Look through the entries below and report how many lines hold the string "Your". Only the number is wanted.

** Exercise input follows **

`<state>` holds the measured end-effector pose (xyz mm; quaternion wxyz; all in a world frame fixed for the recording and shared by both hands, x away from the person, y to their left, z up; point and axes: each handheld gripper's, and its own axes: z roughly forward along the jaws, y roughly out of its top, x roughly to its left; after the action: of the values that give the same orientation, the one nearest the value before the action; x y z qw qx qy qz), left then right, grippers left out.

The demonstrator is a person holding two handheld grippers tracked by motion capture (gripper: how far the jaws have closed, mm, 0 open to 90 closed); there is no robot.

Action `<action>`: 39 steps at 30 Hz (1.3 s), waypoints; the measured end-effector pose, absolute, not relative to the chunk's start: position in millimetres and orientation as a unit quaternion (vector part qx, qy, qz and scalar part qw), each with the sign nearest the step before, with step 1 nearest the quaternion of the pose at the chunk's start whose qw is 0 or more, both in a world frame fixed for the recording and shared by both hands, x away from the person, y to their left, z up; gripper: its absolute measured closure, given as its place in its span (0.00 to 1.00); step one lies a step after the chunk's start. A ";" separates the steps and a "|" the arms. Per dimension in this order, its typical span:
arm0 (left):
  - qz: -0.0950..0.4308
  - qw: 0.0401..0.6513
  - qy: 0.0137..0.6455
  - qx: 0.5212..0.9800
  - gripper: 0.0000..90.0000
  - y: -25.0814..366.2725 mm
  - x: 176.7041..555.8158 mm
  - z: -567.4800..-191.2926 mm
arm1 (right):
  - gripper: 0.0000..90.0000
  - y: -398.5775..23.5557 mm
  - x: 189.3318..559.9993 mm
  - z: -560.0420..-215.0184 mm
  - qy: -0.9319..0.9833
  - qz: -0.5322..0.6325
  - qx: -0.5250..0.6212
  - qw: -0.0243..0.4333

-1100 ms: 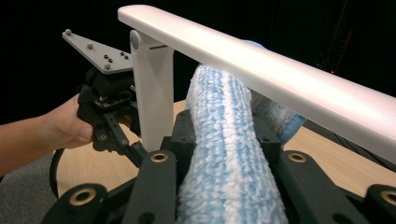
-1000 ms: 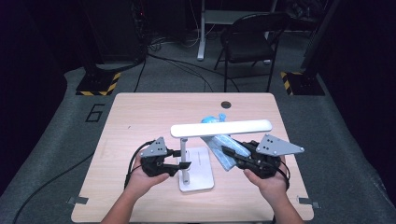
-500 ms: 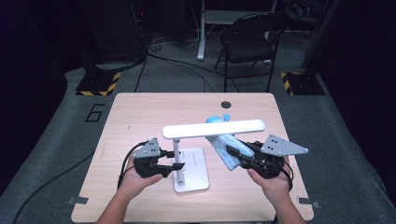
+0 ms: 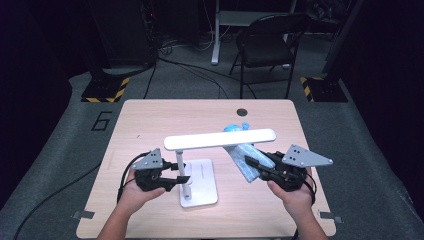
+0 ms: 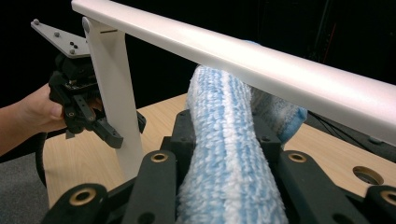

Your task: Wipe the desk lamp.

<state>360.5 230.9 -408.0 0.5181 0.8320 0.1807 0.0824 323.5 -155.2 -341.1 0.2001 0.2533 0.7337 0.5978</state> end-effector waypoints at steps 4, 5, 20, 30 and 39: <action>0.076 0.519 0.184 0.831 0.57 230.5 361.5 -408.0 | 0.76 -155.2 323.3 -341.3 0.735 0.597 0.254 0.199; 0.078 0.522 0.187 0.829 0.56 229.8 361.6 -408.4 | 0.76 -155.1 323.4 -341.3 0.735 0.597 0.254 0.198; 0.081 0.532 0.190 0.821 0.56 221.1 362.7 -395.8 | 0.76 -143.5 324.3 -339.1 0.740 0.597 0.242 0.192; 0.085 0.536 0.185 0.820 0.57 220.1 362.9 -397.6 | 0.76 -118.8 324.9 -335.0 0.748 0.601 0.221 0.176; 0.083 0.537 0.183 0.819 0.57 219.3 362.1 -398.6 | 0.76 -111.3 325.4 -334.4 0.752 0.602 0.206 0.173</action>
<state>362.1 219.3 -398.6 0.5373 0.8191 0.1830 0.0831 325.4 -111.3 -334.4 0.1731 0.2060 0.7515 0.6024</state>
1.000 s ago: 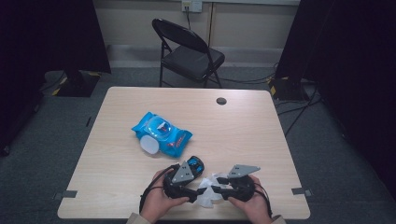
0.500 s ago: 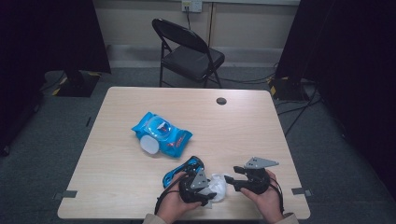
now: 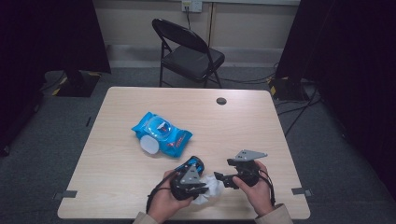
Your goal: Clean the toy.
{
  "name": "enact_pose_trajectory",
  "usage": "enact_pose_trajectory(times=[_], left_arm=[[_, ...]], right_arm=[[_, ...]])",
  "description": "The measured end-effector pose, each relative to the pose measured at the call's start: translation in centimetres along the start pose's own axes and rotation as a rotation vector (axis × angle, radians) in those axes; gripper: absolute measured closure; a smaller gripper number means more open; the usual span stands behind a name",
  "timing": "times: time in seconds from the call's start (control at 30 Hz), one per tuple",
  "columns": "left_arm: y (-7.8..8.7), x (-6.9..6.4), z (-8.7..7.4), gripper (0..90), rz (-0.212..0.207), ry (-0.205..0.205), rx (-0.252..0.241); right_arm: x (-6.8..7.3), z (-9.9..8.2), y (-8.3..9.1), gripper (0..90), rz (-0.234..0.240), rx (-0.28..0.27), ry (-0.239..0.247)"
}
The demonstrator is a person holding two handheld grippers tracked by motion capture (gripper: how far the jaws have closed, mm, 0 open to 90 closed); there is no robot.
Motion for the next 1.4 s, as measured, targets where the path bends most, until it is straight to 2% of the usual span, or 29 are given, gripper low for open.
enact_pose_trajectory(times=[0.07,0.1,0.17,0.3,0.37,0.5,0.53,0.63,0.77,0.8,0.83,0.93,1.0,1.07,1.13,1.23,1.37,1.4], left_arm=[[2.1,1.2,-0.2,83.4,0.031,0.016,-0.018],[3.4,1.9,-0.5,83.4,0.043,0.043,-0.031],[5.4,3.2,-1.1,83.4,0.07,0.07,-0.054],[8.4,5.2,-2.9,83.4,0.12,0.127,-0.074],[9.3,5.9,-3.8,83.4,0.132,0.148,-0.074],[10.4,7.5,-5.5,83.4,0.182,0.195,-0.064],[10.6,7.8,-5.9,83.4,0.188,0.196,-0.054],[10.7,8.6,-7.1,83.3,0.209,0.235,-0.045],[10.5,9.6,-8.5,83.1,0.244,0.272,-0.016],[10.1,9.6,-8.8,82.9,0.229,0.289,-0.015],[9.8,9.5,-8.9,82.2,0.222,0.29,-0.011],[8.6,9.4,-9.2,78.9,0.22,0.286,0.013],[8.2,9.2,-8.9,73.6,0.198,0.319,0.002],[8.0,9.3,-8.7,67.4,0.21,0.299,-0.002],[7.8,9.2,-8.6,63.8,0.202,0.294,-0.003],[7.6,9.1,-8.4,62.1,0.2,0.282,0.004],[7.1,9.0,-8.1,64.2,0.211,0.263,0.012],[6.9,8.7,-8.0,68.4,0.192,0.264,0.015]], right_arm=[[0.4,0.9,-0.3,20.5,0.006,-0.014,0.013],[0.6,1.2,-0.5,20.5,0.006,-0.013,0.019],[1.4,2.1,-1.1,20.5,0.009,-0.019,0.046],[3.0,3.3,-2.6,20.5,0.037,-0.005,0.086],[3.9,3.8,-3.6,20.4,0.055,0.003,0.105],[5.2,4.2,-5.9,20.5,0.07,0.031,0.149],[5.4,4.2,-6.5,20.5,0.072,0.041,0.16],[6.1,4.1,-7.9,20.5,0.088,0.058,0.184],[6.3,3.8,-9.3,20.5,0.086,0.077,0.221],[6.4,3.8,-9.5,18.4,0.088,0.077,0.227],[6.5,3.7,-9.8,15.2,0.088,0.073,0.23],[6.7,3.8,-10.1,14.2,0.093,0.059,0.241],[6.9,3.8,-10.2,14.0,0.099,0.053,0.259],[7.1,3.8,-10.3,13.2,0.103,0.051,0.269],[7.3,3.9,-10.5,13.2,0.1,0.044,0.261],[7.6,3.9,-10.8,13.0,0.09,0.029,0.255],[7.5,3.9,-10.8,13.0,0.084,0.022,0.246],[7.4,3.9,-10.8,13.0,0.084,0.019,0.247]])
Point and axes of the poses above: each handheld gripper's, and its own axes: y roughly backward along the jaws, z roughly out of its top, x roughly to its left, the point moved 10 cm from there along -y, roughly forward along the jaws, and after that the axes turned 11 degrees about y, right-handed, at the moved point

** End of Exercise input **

Problem solution —
2